Recently. Second Lady of the United States Karen Pence and her daughter Charlotte released a children's book featuring their real-life pet, a rabbit named Marlon Bundo. Marlon Bundo's Day in the Life of the Vice President follows the BOTUS (Bunny of the United States) through a day in the nation's capital with his grandpa, Vice President Mike Pence. The book was a success on Amazon. All well and good, right?

Well, Last Week Tonight's John Oliver had other plans. He released his own children's book, which, within a few days, beat the Pences' book to the top of the Amazon bestseller list. Written by comedy writer Jill Twiss, A Day in the Life of Marlon Bundo is also the story of the First Bunny and a day in "a stuffy house on the grounds of the U.S. Naval Observatory," but with a very different -- and poignant -- twist. This is the story of how Marlon meets and falls in love with Wesley, another male bunny. When they decide to get married, the Stink Bug tries to foil their plans, by protesting, roaring that "boy bunnies don't marry boy bunnies!" This is a direct hit at Mike Pence's views on same-sex marriage and his open belief in conversion therapy for the LTBTQ community.

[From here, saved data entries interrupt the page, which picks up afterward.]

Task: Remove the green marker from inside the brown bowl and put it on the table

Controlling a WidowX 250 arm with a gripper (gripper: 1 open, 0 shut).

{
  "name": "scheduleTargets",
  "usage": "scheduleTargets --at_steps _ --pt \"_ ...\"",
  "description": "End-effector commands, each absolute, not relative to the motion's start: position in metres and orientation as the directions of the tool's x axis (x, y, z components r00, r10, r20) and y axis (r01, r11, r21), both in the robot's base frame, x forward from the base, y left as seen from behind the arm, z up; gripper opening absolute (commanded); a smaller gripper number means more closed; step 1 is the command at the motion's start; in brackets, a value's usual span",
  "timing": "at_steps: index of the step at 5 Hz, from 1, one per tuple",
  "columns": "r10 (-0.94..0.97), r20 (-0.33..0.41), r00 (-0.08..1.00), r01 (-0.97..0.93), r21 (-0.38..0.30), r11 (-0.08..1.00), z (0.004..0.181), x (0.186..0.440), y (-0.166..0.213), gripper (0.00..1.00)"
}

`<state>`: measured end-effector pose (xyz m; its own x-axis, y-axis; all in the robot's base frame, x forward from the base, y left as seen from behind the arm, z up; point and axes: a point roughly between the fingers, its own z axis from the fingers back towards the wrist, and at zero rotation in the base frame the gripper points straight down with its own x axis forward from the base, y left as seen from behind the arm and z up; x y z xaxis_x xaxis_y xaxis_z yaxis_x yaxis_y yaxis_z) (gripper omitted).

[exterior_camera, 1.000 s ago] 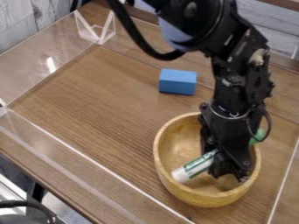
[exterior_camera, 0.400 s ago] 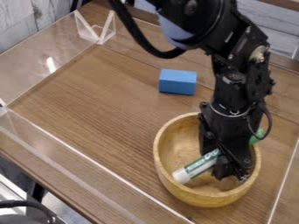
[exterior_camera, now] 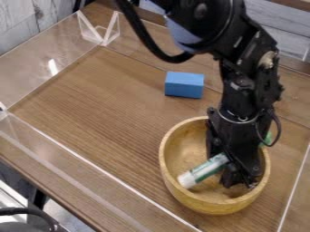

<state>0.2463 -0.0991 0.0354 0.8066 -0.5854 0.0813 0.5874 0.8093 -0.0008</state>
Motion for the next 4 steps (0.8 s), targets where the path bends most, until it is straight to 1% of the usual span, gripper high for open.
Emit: scheduleTargets --at_steps 1,2,3,4 --pt "-0.575 0.134 0.807 0.579 0.014 0.815 0.0479 0.2591 -0.1007 0.0" --pt "-0.573 0.131 0.809 0.577 0.015 0.817 0.0465 0.2599 -0.1004 1.0" --pt "-0.572 0.129 0.81 0.575 0.014 0.818 0.0466 0.2597 -0.0999 0.0" --pt "-0.574 0.125 0.809 0.577 0.015 0.817 0.0479 0.2592 -0.0994 0.0"
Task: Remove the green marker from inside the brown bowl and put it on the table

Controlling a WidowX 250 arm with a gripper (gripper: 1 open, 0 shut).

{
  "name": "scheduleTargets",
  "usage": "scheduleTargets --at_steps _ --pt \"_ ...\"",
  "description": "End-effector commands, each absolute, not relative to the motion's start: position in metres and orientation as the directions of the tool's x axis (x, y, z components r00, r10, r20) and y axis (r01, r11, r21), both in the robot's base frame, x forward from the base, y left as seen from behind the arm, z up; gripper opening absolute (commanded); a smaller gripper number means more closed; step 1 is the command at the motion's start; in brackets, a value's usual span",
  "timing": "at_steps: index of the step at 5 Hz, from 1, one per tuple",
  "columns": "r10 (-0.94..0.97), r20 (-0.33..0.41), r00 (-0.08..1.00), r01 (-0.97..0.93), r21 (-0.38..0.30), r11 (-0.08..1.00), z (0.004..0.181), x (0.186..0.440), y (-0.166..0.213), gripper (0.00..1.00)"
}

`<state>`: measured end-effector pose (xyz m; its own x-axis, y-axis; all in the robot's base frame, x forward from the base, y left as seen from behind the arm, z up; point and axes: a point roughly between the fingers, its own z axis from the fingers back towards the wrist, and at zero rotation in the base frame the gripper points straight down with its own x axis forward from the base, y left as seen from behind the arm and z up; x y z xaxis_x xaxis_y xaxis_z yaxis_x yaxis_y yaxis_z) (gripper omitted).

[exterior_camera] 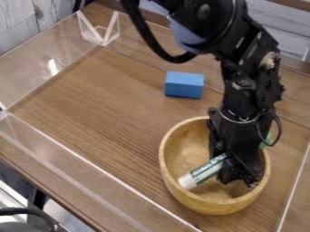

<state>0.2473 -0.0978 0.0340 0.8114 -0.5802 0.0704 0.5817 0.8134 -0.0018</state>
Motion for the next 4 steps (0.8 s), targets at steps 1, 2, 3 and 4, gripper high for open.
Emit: scheduleTargets --at_steps 1,2,3,4 --pt "-0.576 0.119 0.808 0.579 0.015 0.815 0.0501 0.2586 -0.0986 0.0" --pt "-0.579 0.113 0.808 0.581 0.016 0.814 0.0525 0.258 -0.0979 0.0" --pt "-0.581 0.106 0.807 0.583 0.016 0.812 0.0555 0.2574 -0.0972 0.0" --pt "-0.584 0.099 0.806 0.585 0.016 0.811 0.0584 0.2566 -0.0966 0.0"
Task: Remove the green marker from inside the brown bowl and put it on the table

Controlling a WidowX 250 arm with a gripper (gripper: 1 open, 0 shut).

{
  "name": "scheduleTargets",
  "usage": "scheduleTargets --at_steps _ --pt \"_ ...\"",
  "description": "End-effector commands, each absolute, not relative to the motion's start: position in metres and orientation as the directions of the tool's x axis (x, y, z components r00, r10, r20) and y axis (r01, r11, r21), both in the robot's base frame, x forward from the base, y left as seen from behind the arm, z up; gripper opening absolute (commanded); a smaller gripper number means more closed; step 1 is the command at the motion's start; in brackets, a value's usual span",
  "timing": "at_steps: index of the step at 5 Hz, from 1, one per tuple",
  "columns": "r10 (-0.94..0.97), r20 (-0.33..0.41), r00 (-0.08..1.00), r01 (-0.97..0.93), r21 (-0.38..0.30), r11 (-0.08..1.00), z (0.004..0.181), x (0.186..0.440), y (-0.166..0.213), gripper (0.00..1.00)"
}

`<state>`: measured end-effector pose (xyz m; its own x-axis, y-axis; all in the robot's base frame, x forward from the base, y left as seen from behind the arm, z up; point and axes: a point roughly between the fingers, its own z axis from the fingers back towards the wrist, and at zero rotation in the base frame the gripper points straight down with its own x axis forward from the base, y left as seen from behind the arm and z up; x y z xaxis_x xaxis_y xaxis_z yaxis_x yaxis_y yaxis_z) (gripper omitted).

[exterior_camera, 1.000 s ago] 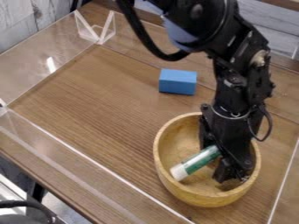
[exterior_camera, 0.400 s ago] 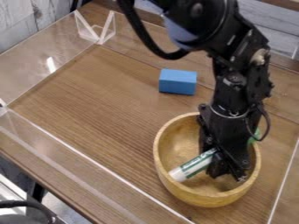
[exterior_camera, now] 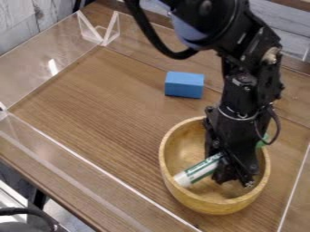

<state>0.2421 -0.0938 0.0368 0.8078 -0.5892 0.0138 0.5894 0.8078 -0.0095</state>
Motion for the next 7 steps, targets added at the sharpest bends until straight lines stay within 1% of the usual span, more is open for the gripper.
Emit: scheduleTargets --at_steps 1,3,5,6,7 --pt "-0.586 0.093 0.805 0.587 0.016 0.809 0.061 0.256 -0.096 0.0" --pt "-0.588 0.078 0.805 0.589 0.015 0.808 0.068 0.254 -0.095 0.0" --pt "-0.585 0.055 0.809 0.585 0.014 0.811 0.085 0.252 -0.092 0.0" --pt "-0.569 0.051 0.82 0.569 0.027 0.822 0.113 0.253 -0.088 0.0" --pt "-0.512 0.062 0.857 0.509 0.059 0.859 0.148 0.255 -0.078 0.0"
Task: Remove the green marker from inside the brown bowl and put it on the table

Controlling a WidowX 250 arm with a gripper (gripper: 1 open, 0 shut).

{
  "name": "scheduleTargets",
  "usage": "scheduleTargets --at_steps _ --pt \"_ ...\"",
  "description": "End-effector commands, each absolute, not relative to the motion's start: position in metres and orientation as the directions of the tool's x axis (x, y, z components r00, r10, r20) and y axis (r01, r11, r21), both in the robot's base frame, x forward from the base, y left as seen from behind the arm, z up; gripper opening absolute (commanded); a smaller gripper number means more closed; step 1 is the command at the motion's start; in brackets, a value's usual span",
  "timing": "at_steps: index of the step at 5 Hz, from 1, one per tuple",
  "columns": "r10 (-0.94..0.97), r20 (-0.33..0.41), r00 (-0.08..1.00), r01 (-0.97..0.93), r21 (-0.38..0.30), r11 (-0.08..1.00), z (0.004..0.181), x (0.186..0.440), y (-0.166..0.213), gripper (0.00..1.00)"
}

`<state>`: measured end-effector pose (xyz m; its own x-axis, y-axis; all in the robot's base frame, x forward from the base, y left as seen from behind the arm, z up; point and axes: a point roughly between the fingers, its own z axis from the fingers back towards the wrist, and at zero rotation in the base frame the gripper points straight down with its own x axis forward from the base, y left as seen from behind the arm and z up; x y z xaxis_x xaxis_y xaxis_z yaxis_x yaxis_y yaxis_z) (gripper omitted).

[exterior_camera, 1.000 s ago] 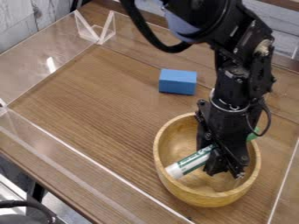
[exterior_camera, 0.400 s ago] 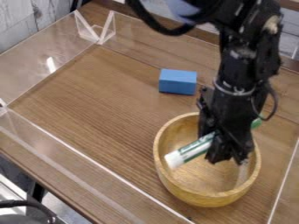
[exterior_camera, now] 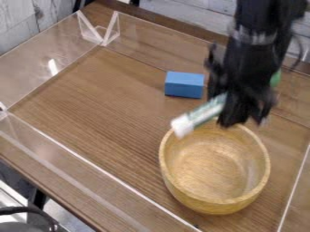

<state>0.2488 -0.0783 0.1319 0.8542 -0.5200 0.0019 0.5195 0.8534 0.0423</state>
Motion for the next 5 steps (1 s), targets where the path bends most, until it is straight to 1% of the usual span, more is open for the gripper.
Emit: scheduleTargets --at_steps 1,2,5 --pt "-0.416 0.091 0.905 0.409 0.085 0.908 0.172 0.255 -0.069 0.0" --pt "-0.322 0.114 0.94 0.312 0.096 0.945 0.181 0.253 -0.057 0.0" --pt "-0.271 0.152 0.95 0.259 0.096 0.961 0.182 0.227 -0.07 0.0"
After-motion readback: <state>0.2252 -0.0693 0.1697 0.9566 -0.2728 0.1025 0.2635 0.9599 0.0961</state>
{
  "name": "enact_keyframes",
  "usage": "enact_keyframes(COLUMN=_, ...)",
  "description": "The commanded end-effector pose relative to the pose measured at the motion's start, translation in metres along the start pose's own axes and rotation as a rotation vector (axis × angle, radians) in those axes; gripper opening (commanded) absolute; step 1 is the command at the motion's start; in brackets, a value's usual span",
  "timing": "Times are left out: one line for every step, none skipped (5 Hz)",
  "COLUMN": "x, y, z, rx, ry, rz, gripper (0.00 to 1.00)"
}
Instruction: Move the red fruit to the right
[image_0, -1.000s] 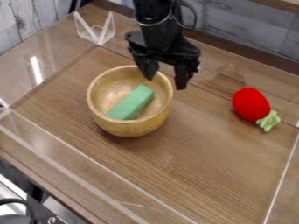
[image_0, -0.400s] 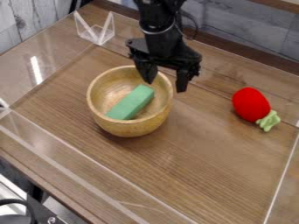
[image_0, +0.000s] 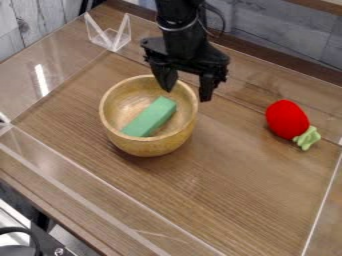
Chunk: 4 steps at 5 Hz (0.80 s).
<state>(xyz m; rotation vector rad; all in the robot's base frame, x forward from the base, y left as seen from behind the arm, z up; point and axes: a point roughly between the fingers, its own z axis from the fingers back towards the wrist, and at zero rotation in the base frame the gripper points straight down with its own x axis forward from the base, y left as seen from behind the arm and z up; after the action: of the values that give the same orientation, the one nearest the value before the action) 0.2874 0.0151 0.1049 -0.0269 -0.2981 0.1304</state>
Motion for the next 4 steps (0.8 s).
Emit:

But Marlon, Wesley, and their friends aren't about to let The Stink Bug (who bares a not-accidental resemblance to the Veep) stop them from living the life they want. They aren't going to take the situation lying down! They decide to take a vote about who they want in charge. They vote against The Stink Bug! Hurrah!

Marlon and Wesley get married, surrounded by their friends, in a ceremony officiated by a cat named Pajama who, by the way, brought her wife to the ceremony.

More than just a cheeky thumbing of the nose at the Pences (which it certainly is) Oliver's book is a revelation in the world of children's books. It sends a very clear message that whether you are boy who likes boys, a girl who likes girls, a girl who likes boys or whether you eat your sandwiches crust-first, that's OK! The message here is that we are all wonderful people, deserving of love, rights and, most of all, acceptance, no matter who we choose to be, whom we choose to love, or how we decided to eat our sandwiches. And in a world that is filled with so much hate and division right now, I think that is a very good thing indeed.

I applaud John Oliver and company for producing this book. I will be sharing our copy with my daughter and recommending it to as many of my parent friends as possible.

100 percent of Last Week Tonight's proceeds from the sale of this book are going toward The Trevor Project and AIDS United.